WORK REQUIRED - Go through the records and filter out every line lacking the word "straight"; copy the lines that remain.
[Opening RECORDS FOR THE EXERCISE section]
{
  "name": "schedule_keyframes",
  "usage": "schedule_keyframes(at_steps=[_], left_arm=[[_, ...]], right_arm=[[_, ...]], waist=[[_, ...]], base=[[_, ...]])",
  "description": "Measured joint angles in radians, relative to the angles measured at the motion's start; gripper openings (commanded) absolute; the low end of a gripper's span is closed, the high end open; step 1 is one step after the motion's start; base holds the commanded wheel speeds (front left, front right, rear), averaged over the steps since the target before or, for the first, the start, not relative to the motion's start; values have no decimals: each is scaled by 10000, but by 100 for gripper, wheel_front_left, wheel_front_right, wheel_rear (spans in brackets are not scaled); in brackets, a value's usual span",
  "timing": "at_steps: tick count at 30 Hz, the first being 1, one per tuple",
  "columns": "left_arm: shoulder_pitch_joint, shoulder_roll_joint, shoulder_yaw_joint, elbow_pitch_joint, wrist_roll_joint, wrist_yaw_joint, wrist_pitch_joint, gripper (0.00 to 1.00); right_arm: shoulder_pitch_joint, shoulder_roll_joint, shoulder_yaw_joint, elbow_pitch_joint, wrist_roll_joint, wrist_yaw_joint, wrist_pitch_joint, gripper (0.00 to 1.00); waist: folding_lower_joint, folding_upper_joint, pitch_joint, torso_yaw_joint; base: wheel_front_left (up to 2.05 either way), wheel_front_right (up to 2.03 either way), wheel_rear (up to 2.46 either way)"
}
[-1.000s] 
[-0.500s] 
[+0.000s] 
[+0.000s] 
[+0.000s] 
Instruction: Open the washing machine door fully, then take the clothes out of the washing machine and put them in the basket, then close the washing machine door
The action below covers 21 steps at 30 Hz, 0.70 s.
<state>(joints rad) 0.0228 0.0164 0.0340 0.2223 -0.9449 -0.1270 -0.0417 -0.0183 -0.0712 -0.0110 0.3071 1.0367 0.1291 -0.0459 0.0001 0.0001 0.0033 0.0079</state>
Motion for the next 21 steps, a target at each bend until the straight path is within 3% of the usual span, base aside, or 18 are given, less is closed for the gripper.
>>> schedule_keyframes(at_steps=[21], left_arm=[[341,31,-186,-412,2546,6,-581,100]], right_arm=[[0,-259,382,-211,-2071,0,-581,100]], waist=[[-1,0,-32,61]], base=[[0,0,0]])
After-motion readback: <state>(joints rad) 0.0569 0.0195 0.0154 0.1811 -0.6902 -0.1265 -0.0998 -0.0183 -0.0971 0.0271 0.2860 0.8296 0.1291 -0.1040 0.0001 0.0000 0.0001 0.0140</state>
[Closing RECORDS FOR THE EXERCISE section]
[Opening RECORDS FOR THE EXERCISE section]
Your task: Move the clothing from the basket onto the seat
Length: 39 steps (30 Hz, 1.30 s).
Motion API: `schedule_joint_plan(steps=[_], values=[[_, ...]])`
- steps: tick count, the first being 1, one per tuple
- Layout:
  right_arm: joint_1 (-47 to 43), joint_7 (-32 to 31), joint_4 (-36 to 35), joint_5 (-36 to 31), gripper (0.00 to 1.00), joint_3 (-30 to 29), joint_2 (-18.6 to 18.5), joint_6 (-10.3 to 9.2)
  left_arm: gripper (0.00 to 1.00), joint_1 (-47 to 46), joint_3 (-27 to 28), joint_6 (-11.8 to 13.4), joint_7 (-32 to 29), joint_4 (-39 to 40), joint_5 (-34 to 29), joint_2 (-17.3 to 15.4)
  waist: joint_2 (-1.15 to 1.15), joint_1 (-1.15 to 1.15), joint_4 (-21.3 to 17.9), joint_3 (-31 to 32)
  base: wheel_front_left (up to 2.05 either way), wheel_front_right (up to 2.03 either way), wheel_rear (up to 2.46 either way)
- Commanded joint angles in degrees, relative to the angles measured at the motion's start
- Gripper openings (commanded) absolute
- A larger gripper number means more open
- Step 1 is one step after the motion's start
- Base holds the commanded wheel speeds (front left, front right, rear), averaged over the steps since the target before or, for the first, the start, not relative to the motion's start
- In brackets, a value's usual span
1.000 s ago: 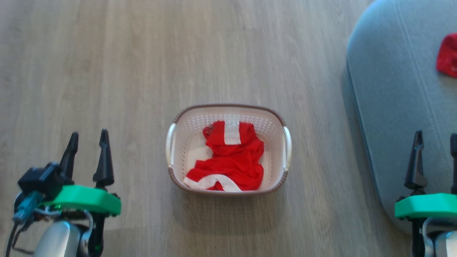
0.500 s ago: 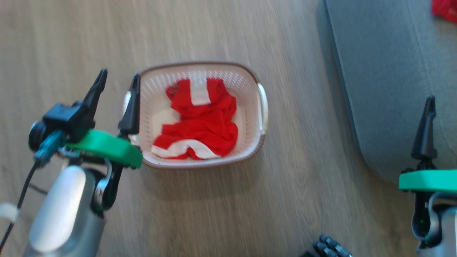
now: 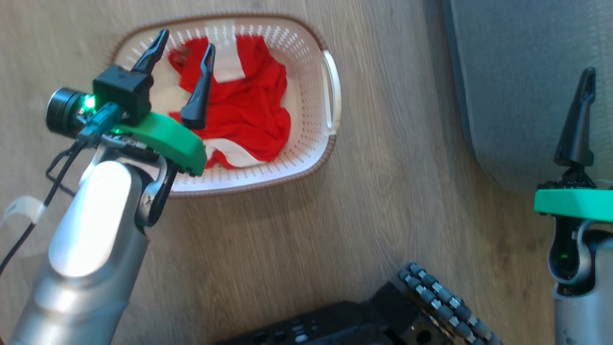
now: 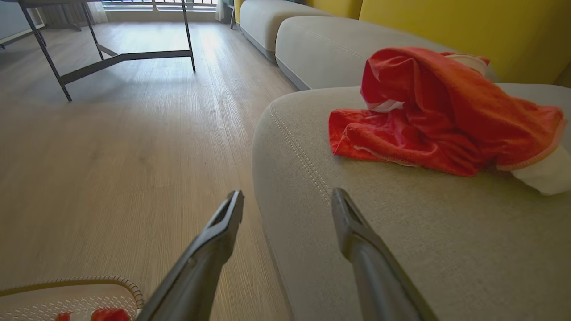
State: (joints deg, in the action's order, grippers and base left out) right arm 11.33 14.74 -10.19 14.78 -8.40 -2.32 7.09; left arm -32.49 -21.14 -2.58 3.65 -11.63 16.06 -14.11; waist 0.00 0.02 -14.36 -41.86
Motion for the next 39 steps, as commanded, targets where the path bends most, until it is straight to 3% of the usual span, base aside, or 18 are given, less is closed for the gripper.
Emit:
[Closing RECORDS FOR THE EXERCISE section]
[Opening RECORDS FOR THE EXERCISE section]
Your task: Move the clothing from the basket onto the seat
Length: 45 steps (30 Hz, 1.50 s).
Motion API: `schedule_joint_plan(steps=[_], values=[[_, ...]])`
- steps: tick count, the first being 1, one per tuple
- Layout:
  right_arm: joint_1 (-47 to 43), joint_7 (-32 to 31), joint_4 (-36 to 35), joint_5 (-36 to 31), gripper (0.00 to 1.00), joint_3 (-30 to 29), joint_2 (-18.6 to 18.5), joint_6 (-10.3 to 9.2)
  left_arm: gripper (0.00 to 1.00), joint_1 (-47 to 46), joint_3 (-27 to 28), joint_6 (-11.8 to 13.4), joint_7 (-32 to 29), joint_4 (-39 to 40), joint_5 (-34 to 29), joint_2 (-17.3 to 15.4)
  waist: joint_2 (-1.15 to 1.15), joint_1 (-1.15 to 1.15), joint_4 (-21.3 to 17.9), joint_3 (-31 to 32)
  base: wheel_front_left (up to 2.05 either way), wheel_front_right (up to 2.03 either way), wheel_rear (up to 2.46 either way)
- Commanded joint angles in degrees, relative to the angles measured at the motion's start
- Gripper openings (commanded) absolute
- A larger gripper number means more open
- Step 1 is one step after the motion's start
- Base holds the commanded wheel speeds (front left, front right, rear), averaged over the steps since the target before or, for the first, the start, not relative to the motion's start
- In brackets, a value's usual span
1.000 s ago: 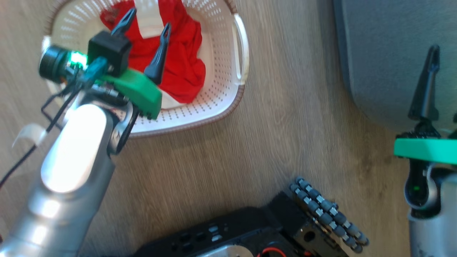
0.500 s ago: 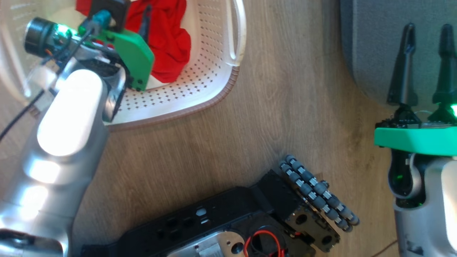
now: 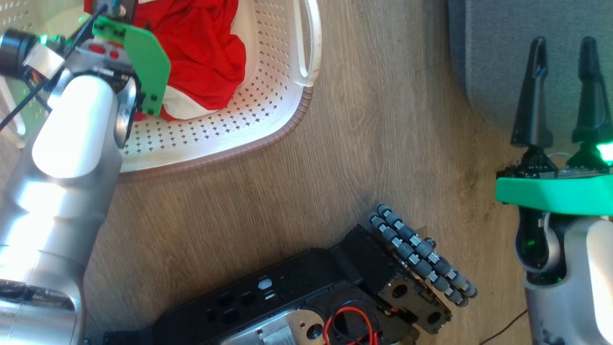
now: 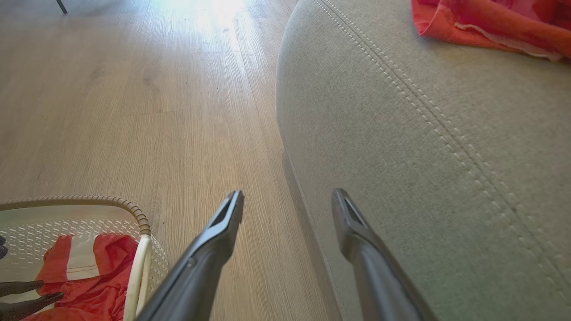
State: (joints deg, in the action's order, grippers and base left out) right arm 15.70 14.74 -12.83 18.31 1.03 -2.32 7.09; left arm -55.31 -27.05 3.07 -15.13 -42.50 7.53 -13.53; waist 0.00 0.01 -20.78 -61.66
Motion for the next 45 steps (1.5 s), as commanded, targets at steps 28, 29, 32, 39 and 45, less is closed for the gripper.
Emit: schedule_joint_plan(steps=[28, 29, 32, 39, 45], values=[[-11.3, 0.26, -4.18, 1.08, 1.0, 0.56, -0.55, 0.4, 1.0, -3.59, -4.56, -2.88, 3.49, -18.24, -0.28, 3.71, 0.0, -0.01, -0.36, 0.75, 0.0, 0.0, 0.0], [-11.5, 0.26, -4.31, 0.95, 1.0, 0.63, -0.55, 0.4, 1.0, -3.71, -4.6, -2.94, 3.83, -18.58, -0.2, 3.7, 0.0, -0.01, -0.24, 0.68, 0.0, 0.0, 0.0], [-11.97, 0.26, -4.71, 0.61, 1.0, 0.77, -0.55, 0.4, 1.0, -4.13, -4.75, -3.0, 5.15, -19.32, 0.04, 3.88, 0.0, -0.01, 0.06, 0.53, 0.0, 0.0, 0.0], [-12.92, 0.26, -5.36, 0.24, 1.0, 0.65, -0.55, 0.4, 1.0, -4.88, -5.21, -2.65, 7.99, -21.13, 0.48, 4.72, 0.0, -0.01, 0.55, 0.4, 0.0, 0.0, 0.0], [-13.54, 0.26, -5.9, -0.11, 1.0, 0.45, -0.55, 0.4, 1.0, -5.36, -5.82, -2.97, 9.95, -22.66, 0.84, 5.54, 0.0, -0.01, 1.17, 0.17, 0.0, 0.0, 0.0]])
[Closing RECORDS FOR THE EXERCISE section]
ANSWER BOX -
Motion for the next 21 steps, a target at each bend until the straight path is within 3% of the usual span, base aside, or 18 are given, less is closed for the gripper.
Motion for the next 39 steps, as commanded, targets where the path bends most, until it is straight to 3% of the usual span, base aside, or 18 are given, less is closed for the gripper.

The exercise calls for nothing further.